**What is being asked**
The response must contain every line of the records that follow, duplicated exactly.

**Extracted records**
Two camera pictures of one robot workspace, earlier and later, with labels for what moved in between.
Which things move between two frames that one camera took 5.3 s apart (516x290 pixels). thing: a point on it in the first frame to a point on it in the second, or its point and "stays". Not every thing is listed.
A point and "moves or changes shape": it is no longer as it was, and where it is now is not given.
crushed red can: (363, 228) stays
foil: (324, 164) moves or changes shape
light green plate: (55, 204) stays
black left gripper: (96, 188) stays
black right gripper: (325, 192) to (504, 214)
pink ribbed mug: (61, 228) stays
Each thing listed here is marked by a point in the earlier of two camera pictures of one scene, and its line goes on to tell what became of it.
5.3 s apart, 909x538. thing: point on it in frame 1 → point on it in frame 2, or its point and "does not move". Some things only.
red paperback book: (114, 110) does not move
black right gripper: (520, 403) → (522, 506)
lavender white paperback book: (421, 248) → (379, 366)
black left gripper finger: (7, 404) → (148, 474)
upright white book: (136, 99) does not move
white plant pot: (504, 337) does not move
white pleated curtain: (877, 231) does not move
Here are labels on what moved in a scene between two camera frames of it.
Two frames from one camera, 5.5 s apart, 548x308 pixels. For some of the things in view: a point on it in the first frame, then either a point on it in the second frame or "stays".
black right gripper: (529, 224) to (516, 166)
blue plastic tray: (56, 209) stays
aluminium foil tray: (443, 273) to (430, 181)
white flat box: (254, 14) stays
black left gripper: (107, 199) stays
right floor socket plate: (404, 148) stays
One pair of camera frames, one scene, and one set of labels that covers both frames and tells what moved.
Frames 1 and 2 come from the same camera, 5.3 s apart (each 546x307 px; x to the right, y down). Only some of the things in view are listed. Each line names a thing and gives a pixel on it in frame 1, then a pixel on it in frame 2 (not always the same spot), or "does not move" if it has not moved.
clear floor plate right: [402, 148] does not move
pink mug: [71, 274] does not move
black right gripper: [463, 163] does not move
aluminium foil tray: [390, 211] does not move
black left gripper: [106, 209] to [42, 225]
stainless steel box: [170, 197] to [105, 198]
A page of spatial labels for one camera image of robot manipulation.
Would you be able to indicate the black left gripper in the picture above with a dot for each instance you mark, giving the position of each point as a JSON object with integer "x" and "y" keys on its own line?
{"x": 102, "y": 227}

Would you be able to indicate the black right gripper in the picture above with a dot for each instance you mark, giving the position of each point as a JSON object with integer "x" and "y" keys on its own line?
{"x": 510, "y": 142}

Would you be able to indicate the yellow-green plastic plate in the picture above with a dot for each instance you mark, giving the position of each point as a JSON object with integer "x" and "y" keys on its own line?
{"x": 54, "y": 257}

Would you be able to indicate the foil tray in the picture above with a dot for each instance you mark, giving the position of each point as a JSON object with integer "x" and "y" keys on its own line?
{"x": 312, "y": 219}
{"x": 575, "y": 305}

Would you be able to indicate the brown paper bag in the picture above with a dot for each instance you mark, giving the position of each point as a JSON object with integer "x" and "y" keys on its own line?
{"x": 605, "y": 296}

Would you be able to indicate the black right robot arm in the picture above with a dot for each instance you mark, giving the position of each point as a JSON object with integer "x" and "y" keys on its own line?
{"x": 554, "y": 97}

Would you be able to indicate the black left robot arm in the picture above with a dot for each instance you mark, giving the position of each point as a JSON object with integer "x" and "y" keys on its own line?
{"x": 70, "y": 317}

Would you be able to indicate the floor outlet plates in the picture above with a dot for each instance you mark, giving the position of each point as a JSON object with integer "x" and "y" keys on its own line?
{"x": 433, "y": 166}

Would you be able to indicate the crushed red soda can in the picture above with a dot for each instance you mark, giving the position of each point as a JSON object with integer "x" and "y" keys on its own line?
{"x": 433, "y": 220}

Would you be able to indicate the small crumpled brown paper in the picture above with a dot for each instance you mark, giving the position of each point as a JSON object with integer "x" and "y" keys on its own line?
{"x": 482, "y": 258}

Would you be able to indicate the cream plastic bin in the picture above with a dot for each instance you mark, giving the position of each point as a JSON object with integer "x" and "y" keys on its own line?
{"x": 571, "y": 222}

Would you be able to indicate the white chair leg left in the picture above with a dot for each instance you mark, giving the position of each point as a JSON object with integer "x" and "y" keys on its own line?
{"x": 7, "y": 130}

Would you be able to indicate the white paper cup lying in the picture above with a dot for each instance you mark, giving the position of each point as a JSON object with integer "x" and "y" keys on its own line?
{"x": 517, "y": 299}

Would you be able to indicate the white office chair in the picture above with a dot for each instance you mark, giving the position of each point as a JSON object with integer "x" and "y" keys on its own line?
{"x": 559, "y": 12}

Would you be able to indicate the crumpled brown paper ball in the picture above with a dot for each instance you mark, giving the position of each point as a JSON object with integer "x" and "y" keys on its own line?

**Written solution**
Two camera pictures of one robot workspace, earlier and later, with labels for what moved in between.
Which things move between two frames that one camera took 5.3 s apart (516x290 pixels). thing: a point on it in the first frame to a point on it in the second, or its point and "stays". Not every thing is listed.
A point and "moves or changes shape": it is no longer as it was, and where it is now is not given.
crushed red can: (363, 228) stays
foil: (324, 164) moves or changes shape
light green plate: (55, 204) stays
black left gripper: (96, 188) stays
black right gripper: (325, 192) to (504, 214)
pink ribbed mug: (61, 228) stays
Each thing listed here is marked by a point in the earlier of two camera pictures of one scene, and its line goes on to tell what became of it.
5.3 s apart, 909x538. thing: point on it in frame 1 → point on it in frame 2, or its point and "does not move". Some things only.
red paperback book: (114, 110) does not move
black right gripper: (520, 403) → (522, 506)
lavender white paperback book: (421, 248) → (379, 366)
black left gripper finger: (7, 404) → (148, 474)
upright white book: (136, 99) does not move
white plant pot: (504, 337) does not move
white pleated curtain: (877, 231) does not move
Here are labels on what moved in a scene between two camera frames of it.
Two frames from one camera, 5.5 s apart, 548x308 pixels. For some of the things in view: a point on it in the first frame, then either a point on it in the second frame or "stays".
black right gripper: (529, 224) to (516, 166)
blue plastic tray: (56, 209) stays
aluminium foil tray: (443, 273) to (430, 181)
white flat box: (254, 14) stays
black left gripper: (107, 199) stays
right floor socket plate: (404, 148) stays
One pair of camera frames, one scene, and one set of labels that covers both frames and tells what moved.
Frames 1 and 2 come from the same camera, 5.3 s apart (each 546x307 px; x to the right, y down). Only some of the things in view are listed. Each line names a thing and gives a pixel on it in frame 1, then a pixel on it in frame 2 (not always the same spot), or "does not move" if it has not moved.
clear floor plate right: [402, 148] does not move
pink mug: [71, 274] does not move
black right gripper: [463, 163] does not move
aluminium foil tray: [390, 211] does not move
black left gripper: [106, 209] to [42, 225]
stainless steel box: [170, 197] to [105, 198]
A page of spatial labels for one camera image of robot manipulation.
Would you be able to indicate the black left gripper in the picture above with a dot for each instance you mark, giving the position of each point as a JSON object with integer "x" and "y" keys on its own line?
{"x": 102, "y": 227}

Would you be able to indicate the black right gripper in the picture above with a dot for each instance you mark, giving the position of each point as a JSON object with integer "x" and "y" keys on its own line?
{"x": 510, "y": 142}

Would you be able to indicate the yellow-green plastic plate in the picture above with a dot for each instance you mark, giving the position of each point as a JSON object with integer "x" and "y" keys on its own line?
{"x": 54, "y": 257}

Would you be able to indicate the foil tray in the picture above with a dot for each instance you mark, giving the position of each point as a JSON object with integer "x" and "y" keys on its own line?
{"x": 312, "y": 219}
{"x": 575, "y": 305}

Would you be able to indicate the brown paper bag in the picture above with a dot for each instance you mark, giving the position of each point as a JSON object with integer "x" and "y" keys on its own line?
{"x": 605, "y": 296}

Would you be able to indicate the black right robot arm in the picture above with a dot for each instance you mark, giving the position of each point as a JSON object with integer "x" and "y" keys on its own line?
{"x": 554, "y": 97}

Would you be able to indicate the black left robot arm in the picture above with a dot for each instance you mark, giving the position of each point as a JSON object with integer "x" and "y" keys on its own line?
{"x": 70, "y": 317}

Would you be able to indicate the floor outlet plates in the picture above with a dot for each instance you mark, giving the position of each point as a JSON object with integer "x" and "y" keys on its own line?
{"x": 433, "y": 166}

Would you be able to indicate the crushed red soda can in the picture above with a dot for each instance you mark, giving the position of each point as a JSON object with integer "x" and "y" keys on its own line?
{"x": 433, "y": 220}

Would you be able to indicate the small crumpled brown paper in the picture above with a dot for each instance you mark, giving the position of each point as a JSON object with integer "x" and "y" keys on its own line?
{"x": 482, "y": 258}

Would you be able to indicate the cream plastic bin in the picture above with a dot for each instance you mark, giving the position of each point as a JSON object with integer "x" and "y" keys on its own line?
{"x": 571, "y": 222}

Would you be able to indicate the white chair leg left in the picture above with a dot for each instance you mark, giving the position of each point as a JSON object with integer "x" and "y" keys on its own line?
{"x": 7, "y": 130}

Would you be able to indicate the white paper cup lying in the picture above with a dot for each instance you mark, giving the position of each point as a JSON object with integer "x" and "y" keys on its own line?
{"x": 517, "y": 299}

Would you be able to indicate the white office chair in the picture above with a dot for each instance you mark, giving the position of each point as a JSON object with integer "x" and "y" keys on its own line?
{"x": 559, "y": 12}

Would you be able to indicate the crumpled brown paper ball in the picture above with a dot for each instance you mark, giving the position of each point as a JSON object with integer "x" and "y" keys on its own line?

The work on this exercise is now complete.